Monday, April 22, 2013

Vanilla Rabbit Hole Cupcakes


Few words invoke my creative juices quite like, "Will you bring dessert?"  Of course, the answer is always yes.  I begin giddy with excitement, poring over my cookbooks for just the perfect confection for the occasion.  The flip side is that this excitement usually turns to sheer panic as I find myself covered in frosting and short just three more candy canes at the eleventh hour.  Alas, dessert is a labor of love and goodness knows, I'm smitten.

Last month, I took on the challenge of Easter dessert, deciding to put my cake decorating chops to the test with the "Rabbit Hole Cupcakes" featured in Karen Tack & Alan Richardson's Hello, Cupcake! They're cute, whimsical, and I figured I could cut the cost often associated with the very specialized candies needed to make many of these cupcake designs work.  I also chose to bake my own cupcakes from scratch, rather than from the box, using the "Vanilla Cupcakes" recipe from the same cookbook.



Fixins:
Vanilla Cupcakes

  • 2.5 cups flour
  • 2 tsp baking powder
  • .5 tsp baking soda
  • .5 tsp salt
  • .5 cup milk
  • .5 cup vegetable oil
  • 1 tsp vanilla extract
  • 1 stick unsalted butter, softened
  • 1 cup sugar
  • 3 large eggs
Rabbit Holes

  • 24 vanilla cupcakes in green liners
  • 1 cup chocolate frosting
  • .5 cup Oreo cookie crumbs
  • 2 cans vanilla frosting
  • Red, blue, green & yellow food coloring
  • Assorted candy eggs
Starting with the cupcakes, preheat the oven to 350 degrees.  Stir the first four dry ingredients together.  In a separate measuring container, mix the milk, vegetable oil, and vanilla.  In yet another container, cream the butter and sugar together until fluffy.  Add the eggs one at a time to the mixture and mix until combined, scraping down the sides of the bowl as necessary.  Next, alternate adding dry and wet ingredients, beating after each addition.  Don't overmix.  I used my disher (fancy ice cream scoop) to scoop the finished batter into a muffin tin prepped with paper liners.  Bake the cupcake 15-20 minutes or until golden.  Cool on a wire rack until room temperature.

To decorate the cupcakes, begin with the brown "dirt" cupcakes.  Spread chocolate icing on four of the cupcakes, then dip the cupcake into a shallow bowl of Oreo crumbs to coat.  Divide the vanilla frosting into five separate bowls - 1 cup in each of the first two bowls, then .5 cup in each of the three remaining bowls.  There should be about .5 cup of frosting left, which you can put directly into a piping bag.  Using a small round tip, pipe on the rabbit feet and tails.  Place some chocolate frosting in a piping bag and use this to pipe on the pads of the feet.

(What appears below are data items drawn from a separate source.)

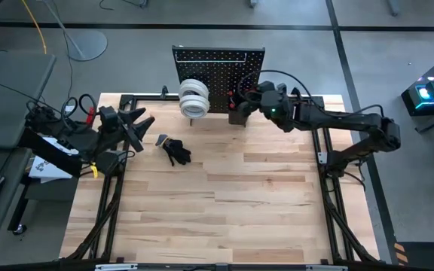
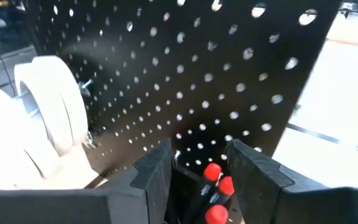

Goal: Hang tools onto peg board
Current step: Return to Home Position

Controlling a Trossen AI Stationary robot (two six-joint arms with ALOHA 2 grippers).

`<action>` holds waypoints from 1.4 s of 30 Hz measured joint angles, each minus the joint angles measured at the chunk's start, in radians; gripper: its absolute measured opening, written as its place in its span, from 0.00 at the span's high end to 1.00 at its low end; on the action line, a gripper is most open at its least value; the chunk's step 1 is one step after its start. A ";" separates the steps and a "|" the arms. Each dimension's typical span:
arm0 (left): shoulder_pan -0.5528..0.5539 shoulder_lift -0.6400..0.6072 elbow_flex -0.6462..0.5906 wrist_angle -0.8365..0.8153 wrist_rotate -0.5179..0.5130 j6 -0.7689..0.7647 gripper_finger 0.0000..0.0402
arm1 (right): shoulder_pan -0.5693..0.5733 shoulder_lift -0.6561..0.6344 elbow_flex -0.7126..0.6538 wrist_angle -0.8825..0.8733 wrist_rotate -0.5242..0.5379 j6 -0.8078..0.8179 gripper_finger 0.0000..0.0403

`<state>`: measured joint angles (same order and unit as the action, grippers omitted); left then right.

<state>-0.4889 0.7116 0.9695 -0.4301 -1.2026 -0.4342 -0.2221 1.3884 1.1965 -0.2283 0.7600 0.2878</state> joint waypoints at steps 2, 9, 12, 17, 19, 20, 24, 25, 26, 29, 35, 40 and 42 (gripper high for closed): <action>0.004 0.000 0.000 -0.001 0.005 0.008 0.39 | 0.003 -0.019 0.000 -0.001 -0.007 0.000 0.63; 0.006 0.000 0.000 -0.057 0.239 -0.089 0.40 | 0.063 -0.135 0.000 -0.024 -0.198 -0.033 0.63; 0.004 -0.001 -0.008 -0.069 0.358 -0.088 0.44 | 0.107 -0.183 0.000 -0.069 -0.261 0.003 0.66; 0.041 -0.018 -0.106 0.072 0.488 -0.010 0.75 | 0.217 -0.247 0.000 -0.071 -0.301 0.031 0.93; 0.084 -0.017 -0.162 0.149 0.535 0.029 0.92 | 0.254 -0.263 0.000 -0.068 -0.295 0.067 0.97; 0.109 -0.016 -0.193 0.186 0.557 0.038 0.96 | 0.268 -0.270 0.000 -0.076 -0.285 0.103 0.97; 0.230 -0.017 -0.313 0.322 0.694 0.074 0.98 | 0.325 -0.279 0.000 -0.149 -0.268 0.204 0.99; 0.265 -0.017 -0.342 0.362 0.743 0.080 0.99 | 0.341 -0.279 0.000 -0.169 -0.271 0.235 0.99; 0.299 -0.017 -0.369 0.393 0.801 0.087 0.99 | 0.356 -0.279 0.000 -0.185 -0.273 0.264 0.99; 0.398 -0.031 -0.428 0.427 0.972 0.103 1.00 | 0.403 -0.279 0.000 -0.220 -0.270 0.340 1.00; 0.489 -0.186 -0.565 0.460 1.091 0.034 1.00 | 0.510 -0.279 0.000 -0.269 -0.179 0.491 1.00; 0.490 -0.384 -0.777 0.709 1.073 -0.044 1.00 | 0.579 -0.279 0.000 -0.301 -0.096 0.569 1.00; 0.490 -0.433 -0.858 0.815 1.073 -0.071 1.00 | 0.588 -0.279 0.000 -0.303 -0.082 0.580 1.00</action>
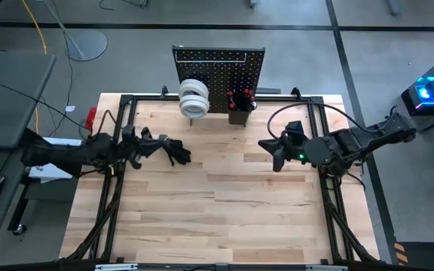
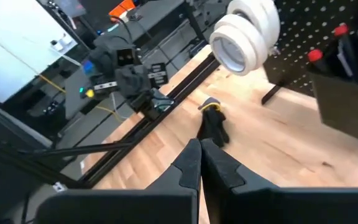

Using the green and the yellow food coloring, create one light green and one dark green out of the 1-cup bowls of frosting.  Scoop the light and dark greens onto opposite sides of the same pastry bag, then pipe on to the remaining cupcakes with a squeeze-and-pull motion to result in grass.  I started on the outside of the cupcake and worked in so that the tips of the "grass" would lay on top of the outer layers.  Dye each of the remaining bowls of frosting a different color - pink, blue, and yellow.  Place these in separate piping bags and pipe on small flowers onto the "grass" cupcakes.  Top some of these cupcakes with the candy eggs.

The Result:

Now aren't those precious?!  These cupcakes were what I had hoped they would be - cute, funny, and oh-so-yummy!  The "grass" cupcakes took a while to decorate, and at about 11:30pm I gave up, anticipating an early morning.  A word of warning - don't start the baking process at 8pm...I know.  I'm such a master planner.  Also, I was pretty generous with the batter, which made nice round cupcakes, but it also did not produce 24 cupcakes as the recipe specifies.  That was okay, because I didn't have the stamina to decorate all 24 anyway.

Repeat:
Sure.  These are special occasion cupcakes, and their application is somewhat limited, but they required just a few supplies and resulted in a really fun product.  I'd give them another go, even if only to try and get the tint right on the grass.  Frickin' grass.